Data shows that, even upon tight control of cardiovascular (CV) risk factors in people with diabetes, heart failure (HF) remains a significant concern, especially in younger populations (<60 years old).1 In the 50–60 year age range, there is a strong prevalence (about 30%) of left ventricular structural / functional abnormalities in the absence of HF symptoms.2 Natriuretic peptides (NPs) are the strongest biochemical predictor of such subclinical HF and play an important role in defining people’s risk of developing subsequent HF.3,4 In fact, NPs serve as a signal for the evolution of heart damage5,6 and are, therefore, more specific indicators of risk than other risk factors.
Currently screening for heart failure in diabetes patients is still lacking in routine primary care practice, indicating the need to explore strategies for its implementation.
Prof Ken McDonald
The STOP-HF randomised clinical trial included patients at risk for developing HF (stage A or B). Patients were randomised based on their NP levels to either routine primary care/CV care delivery, or shared care between primary care and cardiologist specialists. In the intervention group, risk factors were tightly controlled and cardio-protective medication was used.4 The results of the trial demonstrated a significant reduction in the prevalence of left ventricular diastolic dysfunction (LVDD), left ventricular systolic dysfunction (LVSD) and in the incidence of HF for patients that received shared-care, with strongest reductions observed for patients with highly elevated NP levels. While HF events were significantly reduced from an annual incidence of 1.5% to 0.4%, the intervention also showed dramatic impact on the reduction of other cardiovascular events (i.e. CVA/TIA, dysrhythmia).4 Coupling this strategy with specific therapies7,8 for prevention of HF that have more recently become available (such as SGLT2i) has the potential to lead to even more effective outcomes.7
Stemming from this background, a structured programme, named Chronic Disease Management Programme (CDM) was developed in Ireland for patients with established CVD, T2D, chronic obstructive pulmonary disease, and asthma.
More than 90% of general practitioners (GPs) are participating in the CDM programme and the emphasis is on providing care in the community while empowering patients.
Prof Ken McDonald
A closer look at T2D patient management for CVD prevention
The programme focuses on a very strict risk factor management and the prescription of cardioprotective therapies (RAAS inhibitors and SGLT2i) after assessment of risk using NPs. GPs are educated on how best to interpret NP results, particularly in the presence of confounding factors such as atrial fibrillation (AF) or renal impairment, and how to act upon elevated NP levels: optimise blood pressure control, look for evidence of stage B HF on echocardiography, look for presence of AF.
The programme provides a variety of GP aids including:
- Booklets with detailed information on different NP cut-offs, depending on presence or absence of HF symptoms and patient age
- Specialist opinion via virtual or offline consultations in case of uncertainties in the interpretation of NP results
Currently, NP assessment in the T2D frame of the programme is a one-time test but the need for sequential review, especially for patients whose initial NP level classified them as low risk, is being further evaluated.

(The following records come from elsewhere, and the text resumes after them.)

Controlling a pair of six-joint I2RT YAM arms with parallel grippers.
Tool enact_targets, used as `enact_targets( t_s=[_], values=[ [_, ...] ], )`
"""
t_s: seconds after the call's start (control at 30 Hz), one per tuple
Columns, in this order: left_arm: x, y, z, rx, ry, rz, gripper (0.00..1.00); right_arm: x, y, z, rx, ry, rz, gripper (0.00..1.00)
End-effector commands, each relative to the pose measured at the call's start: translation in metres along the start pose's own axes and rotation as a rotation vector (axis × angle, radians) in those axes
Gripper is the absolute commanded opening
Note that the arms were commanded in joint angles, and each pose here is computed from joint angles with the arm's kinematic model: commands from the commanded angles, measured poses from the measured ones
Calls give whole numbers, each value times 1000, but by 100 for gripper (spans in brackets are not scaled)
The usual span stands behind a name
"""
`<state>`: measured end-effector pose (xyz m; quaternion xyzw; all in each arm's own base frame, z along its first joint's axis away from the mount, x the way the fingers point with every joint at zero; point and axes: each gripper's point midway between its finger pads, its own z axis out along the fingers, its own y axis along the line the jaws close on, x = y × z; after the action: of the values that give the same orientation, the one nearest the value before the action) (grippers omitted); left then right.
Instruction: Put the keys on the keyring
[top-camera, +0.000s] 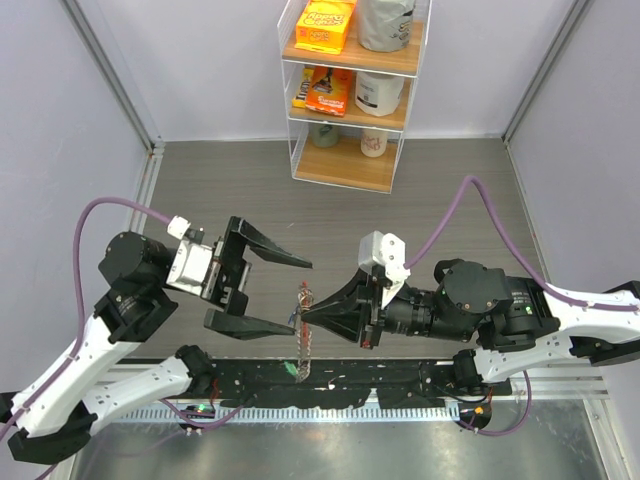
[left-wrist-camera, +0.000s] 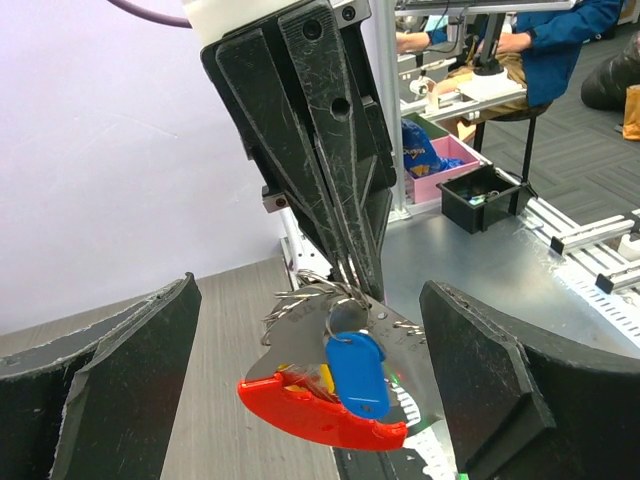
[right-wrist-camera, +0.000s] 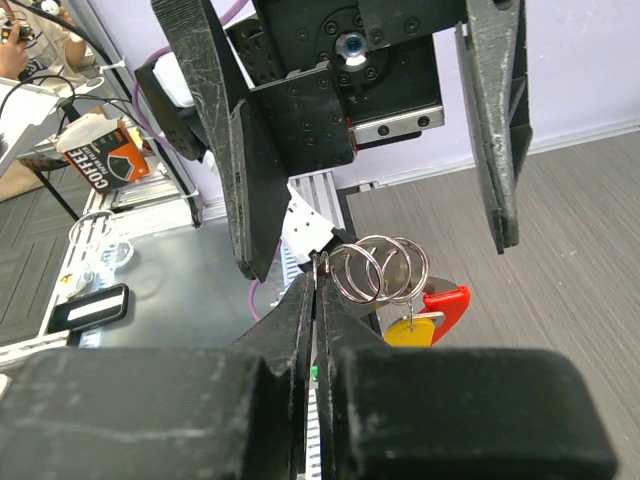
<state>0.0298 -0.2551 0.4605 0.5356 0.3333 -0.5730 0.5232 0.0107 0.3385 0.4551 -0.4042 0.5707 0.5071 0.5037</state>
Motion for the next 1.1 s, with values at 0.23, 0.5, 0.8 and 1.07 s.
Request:
enact_targets(
  t_s=[0.23, 0.5, 0.8, 1.07],
  values=[
    [-5, -12, 7, 137, -35, -11, 99, -43, 24, -9, -117, -111, 80, 6],
    [-4, -21, 7, 198, -37, -28, 99, -49, 35, -14, -175, -128, 101, 6],
    [-4, -27, 6, 234, -29, -46, 89, -52, 39, -11, -195, -132, 86, 6],
    [-4, -29, 7, 261, -29, -70, 57, -52, 39, -11, -196, -127, 73, 6]
  ],
)
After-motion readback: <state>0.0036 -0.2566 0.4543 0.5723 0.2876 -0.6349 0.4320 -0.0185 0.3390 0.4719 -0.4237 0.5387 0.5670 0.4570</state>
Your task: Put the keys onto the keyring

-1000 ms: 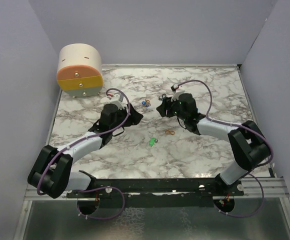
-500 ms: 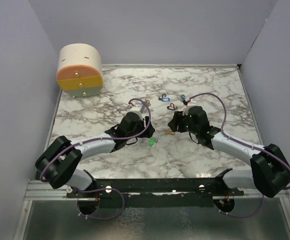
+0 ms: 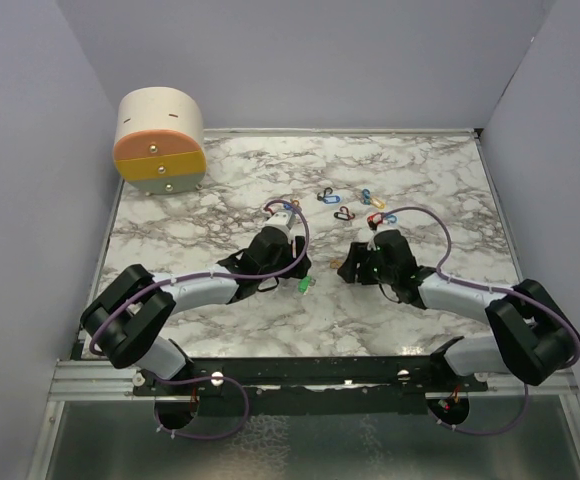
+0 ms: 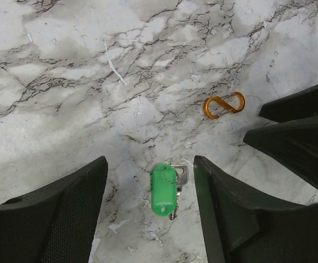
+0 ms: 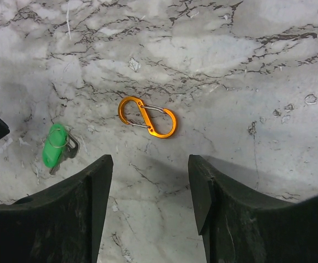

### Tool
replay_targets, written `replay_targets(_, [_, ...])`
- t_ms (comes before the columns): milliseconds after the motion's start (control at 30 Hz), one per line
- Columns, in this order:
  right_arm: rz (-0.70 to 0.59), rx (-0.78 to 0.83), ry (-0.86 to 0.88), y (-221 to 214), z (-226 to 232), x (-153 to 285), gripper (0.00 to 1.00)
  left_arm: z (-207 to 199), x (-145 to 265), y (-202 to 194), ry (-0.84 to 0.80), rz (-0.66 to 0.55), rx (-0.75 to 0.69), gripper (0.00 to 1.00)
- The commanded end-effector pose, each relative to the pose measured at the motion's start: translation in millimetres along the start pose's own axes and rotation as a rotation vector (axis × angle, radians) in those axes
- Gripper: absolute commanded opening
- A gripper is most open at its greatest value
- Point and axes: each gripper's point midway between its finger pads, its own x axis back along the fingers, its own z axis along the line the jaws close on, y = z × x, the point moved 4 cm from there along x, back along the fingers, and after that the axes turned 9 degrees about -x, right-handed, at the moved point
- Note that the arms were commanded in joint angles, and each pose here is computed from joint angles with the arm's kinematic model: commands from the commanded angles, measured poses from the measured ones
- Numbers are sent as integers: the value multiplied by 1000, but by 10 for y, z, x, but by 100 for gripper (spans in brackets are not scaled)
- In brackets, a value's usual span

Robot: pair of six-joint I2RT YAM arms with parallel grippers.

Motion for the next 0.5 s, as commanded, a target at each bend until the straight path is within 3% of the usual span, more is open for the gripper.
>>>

To date, the programme has enrolled more than 500,000 patients, with more than 20% having T2D. Importantly, Prof. McDonald highlighted that the CDM programme has shown a clear impact on CV metrics, such as reduction in low-density lipoprotein (LDL) cholesterol levels, reduction in total patients with uncontrolled hypertension and improvement in overall diabetes control.
Conclusion
The CDM programme (winner of a United Nations award) offers an innovative approach to the prevention and management of chronic diseases. The programme serves as both an example of the implementation of HF screening in clinical practice, and as an important vehicle to create inroads into the specific risk for HF in the T2D population, particularly by leveraging the value of NPs as an indicator of that risk and triaging patients into specific therapies that can reduce that risk.